▸ **DATASET EXTRACT**:
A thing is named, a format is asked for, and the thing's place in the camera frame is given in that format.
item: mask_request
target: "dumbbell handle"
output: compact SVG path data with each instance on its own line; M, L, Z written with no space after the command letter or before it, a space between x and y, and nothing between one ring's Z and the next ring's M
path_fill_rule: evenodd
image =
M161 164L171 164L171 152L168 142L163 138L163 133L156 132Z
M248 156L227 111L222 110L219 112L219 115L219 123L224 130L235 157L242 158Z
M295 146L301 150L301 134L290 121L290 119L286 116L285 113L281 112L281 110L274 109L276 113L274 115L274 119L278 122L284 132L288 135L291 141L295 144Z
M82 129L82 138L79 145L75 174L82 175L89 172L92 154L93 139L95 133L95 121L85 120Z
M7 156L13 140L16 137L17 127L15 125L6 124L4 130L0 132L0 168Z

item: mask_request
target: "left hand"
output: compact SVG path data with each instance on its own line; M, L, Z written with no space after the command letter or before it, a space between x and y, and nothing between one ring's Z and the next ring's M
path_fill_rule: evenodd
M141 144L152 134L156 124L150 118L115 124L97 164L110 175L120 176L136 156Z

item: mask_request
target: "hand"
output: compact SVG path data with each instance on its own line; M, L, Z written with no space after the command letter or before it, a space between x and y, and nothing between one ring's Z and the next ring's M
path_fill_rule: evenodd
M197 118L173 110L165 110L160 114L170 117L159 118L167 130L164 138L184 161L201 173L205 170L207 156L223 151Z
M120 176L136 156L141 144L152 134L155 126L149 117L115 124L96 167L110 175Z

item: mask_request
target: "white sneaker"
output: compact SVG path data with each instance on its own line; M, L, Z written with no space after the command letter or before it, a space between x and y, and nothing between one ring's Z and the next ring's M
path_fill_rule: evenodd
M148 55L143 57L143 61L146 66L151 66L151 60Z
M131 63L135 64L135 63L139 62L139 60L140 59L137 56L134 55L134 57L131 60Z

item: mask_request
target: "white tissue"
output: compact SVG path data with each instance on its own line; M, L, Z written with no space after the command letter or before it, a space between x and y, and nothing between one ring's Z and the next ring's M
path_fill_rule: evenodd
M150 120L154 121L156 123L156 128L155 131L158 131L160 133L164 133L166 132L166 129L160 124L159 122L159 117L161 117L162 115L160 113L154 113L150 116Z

▸ **WHAT YOU ARE ASKED TO DO**: What you return must match the data above character for character.

▸ **RESULT**:
A thing is named, a format is asked for, and the thing's place in the camera frame is given in that format.
item: mask_request
target: "dumbbell handle"
output: compact SVG path data with each instance on its own line; M, L, Z written with no space after the command letter or before it, a space between x and y, and nothing between one ring's Z and the next ring's M
path_fill_rule: evenodd
image =
M161 164L171 164L171 152L168 142L163 138L163 133L156 132Z
M248 156L227 111L222 110L219 112L219 115L219 123L224 130L235 157L242 158Z
M295 146L301 150L301 134L290 121L290 119L286 116L285 113L281 112L281 110L274 109L276 113L274 115L274 119L278 122L284 132L288 135L291 141L295 144Z
M82 129L82 138L79 145L75 174L82 175L89 172L92 154L93 139L95 133L95 121L85 120Z
M7 156L13 140L16 137L17 127L15 125L6 124L4 130L0 132L0 168Z

item: mask_request
target: "left hand"
output: compact SVG path data with each instance on its own line; M, L, Z written with no space after the command letter or before it, a space between x and y, and nothing between one ring's Z and the next ring's M
path_fill_rule: evenodd
M141 144L152 134L156 124L150 118L115 124L97 164L110 175L120 176L136 156Z

item: mask_request
target: "hand"
output: compact SVG path data with each instance on its own line; M, L, Z written with no space after the command letter or before it, a space between x and y, and nothing between one ring's Z and the next ring's M
path_fill_rule: evenodd
M197 118L173 110L165 110L160 114L170 117L159 118L167 130L164 138L184 161L201 173L205 170L207 156L223 151Z
M120 176L136 156L141 144L152 134L155 126L149 117L115 124L96 167L110 175Z

item: mask_request
target: "white sneaker"
output: compact SVG path data with each instance on its own line; M, L, Z written with no space after the command letter or before it, a space between x and y, and nothing between one ring's Z and the next ring's M
path_fill_rule: evenodd
M148 55L143 57L143 61L146 66L151 66L151 60Z
M131 63L135 64L135 63L139 62L139 60L140 59L137 56L134 55L134 57L131 60Z

item: mask_request
target: "white tissue"
output: compact SVG path data with each instance on its own line; M, L, Z written with no space after the command letter or before it, a space between x and y, and nothing between one ring's Z and the next ring's M
path_fill_rule: evenodd
M150 120L154 121L156 123L156 128L155 131L158 131L160 133L164 133L166 132L166 129L160 124L159 122L159 117L161 117L162 115L160 113L154 113L150 116Z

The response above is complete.